Though civil war is feared in a post-Assad Syria given the ethnic and religious cleavages, Ford says he doesn’t believe such a scenario is inevitable.
“There could be civil war. I don’t think it’s inevitable, but I think there could be,” he said.
“It depends on what happens with the Syrian opposition, and if the Syrian opposition is able to unify around a common vision for what the principles should be that guide the future state and if the Syrian opposition can unify around a transition plan and attract support from elements that have been supporting the regime.

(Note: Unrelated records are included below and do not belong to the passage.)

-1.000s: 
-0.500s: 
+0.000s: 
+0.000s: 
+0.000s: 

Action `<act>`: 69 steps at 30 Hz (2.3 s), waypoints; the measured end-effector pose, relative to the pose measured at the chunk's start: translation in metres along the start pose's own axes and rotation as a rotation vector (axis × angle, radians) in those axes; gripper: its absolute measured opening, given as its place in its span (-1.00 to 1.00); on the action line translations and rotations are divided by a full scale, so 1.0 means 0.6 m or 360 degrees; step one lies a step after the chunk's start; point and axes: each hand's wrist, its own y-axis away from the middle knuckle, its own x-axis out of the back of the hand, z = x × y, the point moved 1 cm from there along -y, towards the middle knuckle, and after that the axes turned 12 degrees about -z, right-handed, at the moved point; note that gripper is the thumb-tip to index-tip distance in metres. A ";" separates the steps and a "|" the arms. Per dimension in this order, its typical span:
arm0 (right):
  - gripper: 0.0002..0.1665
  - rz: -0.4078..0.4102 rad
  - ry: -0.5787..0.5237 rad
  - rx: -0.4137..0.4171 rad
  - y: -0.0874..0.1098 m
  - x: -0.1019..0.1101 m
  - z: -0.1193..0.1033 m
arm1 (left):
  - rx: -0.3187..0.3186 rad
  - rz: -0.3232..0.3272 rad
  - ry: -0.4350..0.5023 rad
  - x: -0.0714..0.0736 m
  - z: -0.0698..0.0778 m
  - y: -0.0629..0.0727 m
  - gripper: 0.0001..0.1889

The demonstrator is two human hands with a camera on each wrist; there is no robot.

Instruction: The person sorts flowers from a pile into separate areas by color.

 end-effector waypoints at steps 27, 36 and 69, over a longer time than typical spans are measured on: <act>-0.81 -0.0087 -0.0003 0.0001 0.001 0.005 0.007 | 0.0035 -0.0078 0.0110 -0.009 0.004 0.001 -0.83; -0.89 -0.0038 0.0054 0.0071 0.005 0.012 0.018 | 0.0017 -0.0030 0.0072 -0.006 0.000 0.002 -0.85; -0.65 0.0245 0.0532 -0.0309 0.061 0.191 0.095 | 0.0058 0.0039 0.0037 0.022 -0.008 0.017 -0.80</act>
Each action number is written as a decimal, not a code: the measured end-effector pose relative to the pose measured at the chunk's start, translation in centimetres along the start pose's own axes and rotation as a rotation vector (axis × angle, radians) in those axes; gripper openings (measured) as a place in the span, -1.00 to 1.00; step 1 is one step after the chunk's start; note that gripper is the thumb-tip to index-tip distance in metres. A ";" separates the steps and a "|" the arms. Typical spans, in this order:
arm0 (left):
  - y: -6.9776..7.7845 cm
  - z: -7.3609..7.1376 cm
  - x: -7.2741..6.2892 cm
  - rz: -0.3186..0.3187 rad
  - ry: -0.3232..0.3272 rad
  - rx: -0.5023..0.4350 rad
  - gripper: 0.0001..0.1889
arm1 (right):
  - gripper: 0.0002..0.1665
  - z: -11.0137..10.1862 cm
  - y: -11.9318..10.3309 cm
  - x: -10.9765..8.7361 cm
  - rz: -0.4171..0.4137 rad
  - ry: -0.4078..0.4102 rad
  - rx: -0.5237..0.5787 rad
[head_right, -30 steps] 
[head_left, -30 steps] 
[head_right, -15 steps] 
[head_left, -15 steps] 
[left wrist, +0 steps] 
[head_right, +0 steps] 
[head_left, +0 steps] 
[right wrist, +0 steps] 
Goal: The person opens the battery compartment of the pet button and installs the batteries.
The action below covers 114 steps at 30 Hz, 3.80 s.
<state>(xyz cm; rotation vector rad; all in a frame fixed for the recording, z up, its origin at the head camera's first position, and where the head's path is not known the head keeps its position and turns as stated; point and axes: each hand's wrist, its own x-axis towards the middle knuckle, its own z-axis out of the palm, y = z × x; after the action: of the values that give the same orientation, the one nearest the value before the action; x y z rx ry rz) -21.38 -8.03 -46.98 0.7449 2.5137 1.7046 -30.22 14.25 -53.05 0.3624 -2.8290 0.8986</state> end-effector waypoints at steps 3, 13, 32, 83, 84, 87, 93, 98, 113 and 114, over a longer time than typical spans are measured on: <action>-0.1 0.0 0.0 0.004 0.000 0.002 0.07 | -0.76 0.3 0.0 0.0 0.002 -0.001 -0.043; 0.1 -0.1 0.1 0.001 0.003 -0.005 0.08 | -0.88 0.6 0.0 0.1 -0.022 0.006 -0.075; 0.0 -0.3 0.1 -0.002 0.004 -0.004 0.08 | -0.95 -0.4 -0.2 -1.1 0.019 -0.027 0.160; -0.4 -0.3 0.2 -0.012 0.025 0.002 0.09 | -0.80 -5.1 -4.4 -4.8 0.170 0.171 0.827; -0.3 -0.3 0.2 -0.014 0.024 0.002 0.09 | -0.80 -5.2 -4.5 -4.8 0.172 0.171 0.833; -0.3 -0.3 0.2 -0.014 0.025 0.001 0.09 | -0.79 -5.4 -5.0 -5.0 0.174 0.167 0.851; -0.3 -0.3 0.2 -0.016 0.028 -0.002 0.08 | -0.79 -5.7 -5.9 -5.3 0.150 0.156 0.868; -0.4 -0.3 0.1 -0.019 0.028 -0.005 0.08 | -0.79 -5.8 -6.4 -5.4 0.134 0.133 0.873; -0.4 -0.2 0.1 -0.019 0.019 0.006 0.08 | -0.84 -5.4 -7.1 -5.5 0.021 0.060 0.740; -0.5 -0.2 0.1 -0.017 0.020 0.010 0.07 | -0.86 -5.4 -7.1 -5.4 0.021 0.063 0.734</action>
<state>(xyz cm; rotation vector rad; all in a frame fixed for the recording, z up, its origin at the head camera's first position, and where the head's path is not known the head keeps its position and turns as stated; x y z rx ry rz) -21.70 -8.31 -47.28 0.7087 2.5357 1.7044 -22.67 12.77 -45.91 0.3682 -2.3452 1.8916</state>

If they can pull those regime supporters back to the opposition plan, then I don’t think a civil war is inevitable.”
While Ford says he has been personally welcomed as a foreign witness to the regime’s horrors, he says the opposition certainly isn’t waving American flags.
“I will be honest with you, the reputation of the United States after Iraq and after our policies with respect to the Israeli/Palestinian dispute, a lot of Syrians look at us with very mixed emotions,” he said.
In August, many months after the protests first erupted, President Obama finally called for Assad to step aside. Ford took it a step further, telling TheDC that he believes Assad is evil.
But it is an evil that Ford suspects will be short-lived.